PROBLEM TO SOLVE: Each line of the data below containing "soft" needs to be listed.

Stored data:
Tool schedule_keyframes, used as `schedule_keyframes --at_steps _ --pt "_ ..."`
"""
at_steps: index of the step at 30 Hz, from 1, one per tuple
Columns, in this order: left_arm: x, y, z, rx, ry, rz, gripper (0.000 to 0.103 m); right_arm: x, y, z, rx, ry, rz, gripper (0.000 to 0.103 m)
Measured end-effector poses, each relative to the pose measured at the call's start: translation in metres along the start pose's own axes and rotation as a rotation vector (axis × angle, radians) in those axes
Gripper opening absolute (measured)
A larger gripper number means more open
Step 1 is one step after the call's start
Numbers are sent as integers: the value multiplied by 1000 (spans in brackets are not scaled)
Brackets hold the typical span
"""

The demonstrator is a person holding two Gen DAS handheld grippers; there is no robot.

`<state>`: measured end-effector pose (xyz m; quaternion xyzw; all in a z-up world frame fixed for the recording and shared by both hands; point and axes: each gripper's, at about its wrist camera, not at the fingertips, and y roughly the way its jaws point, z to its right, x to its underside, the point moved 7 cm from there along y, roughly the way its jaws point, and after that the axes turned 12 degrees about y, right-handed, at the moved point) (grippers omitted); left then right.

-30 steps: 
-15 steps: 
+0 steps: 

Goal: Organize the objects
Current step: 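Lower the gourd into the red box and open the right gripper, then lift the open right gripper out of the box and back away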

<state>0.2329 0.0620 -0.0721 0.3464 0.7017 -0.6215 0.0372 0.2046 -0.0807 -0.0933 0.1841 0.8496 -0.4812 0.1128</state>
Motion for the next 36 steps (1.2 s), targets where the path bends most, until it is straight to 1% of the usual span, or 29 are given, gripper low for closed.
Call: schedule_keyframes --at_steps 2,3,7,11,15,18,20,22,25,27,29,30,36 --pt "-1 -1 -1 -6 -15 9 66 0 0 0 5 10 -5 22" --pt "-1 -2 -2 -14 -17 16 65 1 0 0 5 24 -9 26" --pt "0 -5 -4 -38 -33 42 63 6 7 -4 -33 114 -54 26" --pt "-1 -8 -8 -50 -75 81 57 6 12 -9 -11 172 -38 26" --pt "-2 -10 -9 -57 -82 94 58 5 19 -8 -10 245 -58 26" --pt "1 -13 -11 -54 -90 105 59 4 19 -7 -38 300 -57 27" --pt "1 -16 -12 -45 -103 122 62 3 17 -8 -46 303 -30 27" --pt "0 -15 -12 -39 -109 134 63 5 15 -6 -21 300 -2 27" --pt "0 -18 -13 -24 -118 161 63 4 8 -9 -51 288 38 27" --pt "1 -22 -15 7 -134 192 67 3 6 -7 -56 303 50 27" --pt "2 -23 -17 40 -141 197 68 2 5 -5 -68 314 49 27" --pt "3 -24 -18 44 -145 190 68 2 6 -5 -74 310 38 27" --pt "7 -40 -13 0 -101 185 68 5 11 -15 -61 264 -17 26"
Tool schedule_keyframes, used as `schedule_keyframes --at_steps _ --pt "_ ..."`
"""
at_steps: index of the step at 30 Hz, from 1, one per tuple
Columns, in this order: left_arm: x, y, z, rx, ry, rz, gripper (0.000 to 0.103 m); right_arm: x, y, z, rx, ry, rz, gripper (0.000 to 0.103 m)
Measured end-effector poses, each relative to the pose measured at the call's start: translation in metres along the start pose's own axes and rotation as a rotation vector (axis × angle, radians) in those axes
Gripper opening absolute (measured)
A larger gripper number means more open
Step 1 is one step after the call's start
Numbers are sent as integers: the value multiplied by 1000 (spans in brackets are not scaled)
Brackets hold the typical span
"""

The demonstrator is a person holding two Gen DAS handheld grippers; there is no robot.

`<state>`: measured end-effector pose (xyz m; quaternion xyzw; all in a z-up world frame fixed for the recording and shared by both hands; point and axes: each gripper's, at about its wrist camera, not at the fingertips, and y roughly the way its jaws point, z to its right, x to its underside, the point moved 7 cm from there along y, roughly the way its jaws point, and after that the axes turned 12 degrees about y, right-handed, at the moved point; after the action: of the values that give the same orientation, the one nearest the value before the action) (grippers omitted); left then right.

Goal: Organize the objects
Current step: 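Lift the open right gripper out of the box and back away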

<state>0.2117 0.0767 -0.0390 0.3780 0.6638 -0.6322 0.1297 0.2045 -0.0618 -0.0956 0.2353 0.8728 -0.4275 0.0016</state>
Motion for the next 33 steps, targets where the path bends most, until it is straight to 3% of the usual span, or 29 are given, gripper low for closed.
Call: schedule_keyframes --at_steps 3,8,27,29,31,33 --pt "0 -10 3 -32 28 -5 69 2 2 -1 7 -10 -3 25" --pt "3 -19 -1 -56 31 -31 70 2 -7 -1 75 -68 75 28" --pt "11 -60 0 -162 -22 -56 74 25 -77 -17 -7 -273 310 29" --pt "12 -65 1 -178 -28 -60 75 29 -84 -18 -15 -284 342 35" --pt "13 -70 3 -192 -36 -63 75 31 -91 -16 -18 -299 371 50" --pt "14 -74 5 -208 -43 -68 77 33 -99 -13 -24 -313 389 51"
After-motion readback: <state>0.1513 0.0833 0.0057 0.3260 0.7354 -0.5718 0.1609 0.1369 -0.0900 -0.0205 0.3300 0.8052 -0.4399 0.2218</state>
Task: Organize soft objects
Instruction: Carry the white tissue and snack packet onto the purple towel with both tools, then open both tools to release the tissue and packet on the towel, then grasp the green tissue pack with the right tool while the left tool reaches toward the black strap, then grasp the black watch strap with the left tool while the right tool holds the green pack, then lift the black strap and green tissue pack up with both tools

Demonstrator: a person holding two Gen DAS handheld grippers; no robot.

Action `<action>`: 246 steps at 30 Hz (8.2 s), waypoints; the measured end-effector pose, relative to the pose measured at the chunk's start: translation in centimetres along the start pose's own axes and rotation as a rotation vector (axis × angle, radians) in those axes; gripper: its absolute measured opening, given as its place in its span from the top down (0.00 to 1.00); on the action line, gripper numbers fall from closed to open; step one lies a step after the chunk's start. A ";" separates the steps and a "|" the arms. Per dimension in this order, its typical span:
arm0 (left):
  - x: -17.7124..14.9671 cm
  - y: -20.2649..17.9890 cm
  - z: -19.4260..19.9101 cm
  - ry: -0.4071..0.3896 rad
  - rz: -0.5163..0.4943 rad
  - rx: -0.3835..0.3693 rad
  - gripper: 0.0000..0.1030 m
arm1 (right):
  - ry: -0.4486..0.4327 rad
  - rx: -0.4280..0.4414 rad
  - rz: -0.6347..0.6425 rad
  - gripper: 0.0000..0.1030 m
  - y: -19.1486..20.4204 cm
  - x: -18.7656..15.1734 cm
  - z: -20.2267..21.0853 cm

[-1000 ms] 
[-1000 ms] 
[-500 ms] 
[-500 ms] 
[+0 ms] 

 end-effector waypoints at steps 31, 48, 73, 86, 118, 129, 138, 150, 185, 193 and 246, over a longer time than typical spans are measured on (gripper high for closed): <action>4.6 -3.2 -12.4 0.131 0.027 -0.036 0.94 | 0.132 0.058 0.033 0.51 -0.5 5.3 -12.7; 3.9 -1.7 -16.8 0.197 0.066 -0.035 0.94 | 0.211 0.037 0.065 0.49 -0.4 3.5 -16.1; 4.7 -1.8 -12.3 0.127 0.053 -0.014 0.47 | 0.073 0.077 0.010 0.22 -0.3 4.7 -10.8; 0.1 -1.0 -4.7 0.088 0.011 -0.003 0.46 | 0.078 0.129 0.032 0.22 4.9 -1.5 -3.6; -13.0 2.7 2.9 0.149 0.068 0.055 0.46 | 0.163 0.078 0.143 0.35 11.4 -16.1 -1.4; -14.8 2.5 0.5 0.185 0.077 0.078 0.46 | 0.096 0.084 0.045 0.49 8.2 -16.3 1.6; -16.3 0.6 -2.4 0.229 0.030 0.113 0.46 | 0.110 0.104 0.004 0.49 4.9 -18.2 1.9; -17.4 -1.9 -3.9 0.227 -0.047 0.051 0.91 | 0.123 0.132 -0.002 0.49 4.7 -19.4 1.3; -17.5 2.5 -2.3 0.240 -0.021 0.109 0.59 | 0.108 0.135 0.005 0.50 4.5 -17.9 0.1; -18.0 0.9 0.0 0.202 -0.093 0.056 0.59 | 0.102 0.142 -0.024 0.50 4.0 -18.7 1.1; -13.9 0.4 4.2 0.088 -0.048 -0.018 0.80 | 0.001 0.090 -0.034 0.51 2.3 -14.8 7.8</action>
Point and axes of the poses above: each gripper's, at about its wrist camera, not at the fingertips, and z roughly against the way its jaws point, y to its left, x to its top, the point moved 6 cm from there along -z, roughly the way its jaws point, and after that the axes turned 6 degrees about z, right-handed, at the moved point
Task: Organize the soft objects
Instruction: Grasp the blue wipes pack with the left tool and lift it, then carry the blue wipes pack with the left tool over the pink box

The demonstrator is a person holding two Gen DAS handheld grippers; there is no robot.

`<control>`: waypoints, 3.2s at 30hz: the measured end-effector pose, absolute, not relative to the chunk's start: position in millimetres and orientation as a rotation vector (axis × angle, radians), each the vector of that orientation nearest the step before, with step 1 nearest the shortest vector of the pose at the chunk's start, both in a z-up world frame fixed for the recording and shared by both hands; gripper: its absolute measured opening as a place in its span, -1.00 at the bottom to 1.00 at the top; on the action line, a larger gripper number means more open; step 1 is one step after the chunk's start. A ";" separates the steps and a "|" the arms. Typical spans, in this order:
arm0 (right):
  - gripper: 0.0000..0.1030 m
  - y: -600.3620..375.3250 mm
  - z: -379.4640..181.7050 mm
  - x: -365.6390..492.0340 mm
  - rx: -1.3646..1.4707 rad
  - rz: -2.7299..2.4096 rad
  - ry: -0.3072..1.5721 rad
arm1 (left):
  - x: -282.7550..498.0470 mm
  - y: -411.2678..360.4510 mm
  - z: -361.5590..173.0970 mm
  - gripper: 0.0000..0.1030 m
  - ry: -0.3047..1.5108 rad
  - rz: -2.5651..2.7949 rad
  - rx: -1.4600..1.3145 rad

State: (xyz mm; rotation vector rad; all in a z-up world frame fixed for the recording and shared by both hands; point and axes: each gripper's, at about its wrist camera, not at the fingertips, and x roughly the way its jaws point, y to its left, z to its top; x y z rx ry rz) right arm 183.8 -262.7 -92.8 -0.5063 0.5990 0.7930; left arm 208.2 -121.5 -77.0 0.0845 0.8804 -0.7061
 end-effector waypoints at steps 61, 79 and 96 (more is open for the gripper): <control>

ANSWER BOX:
Task: Organize soft objects
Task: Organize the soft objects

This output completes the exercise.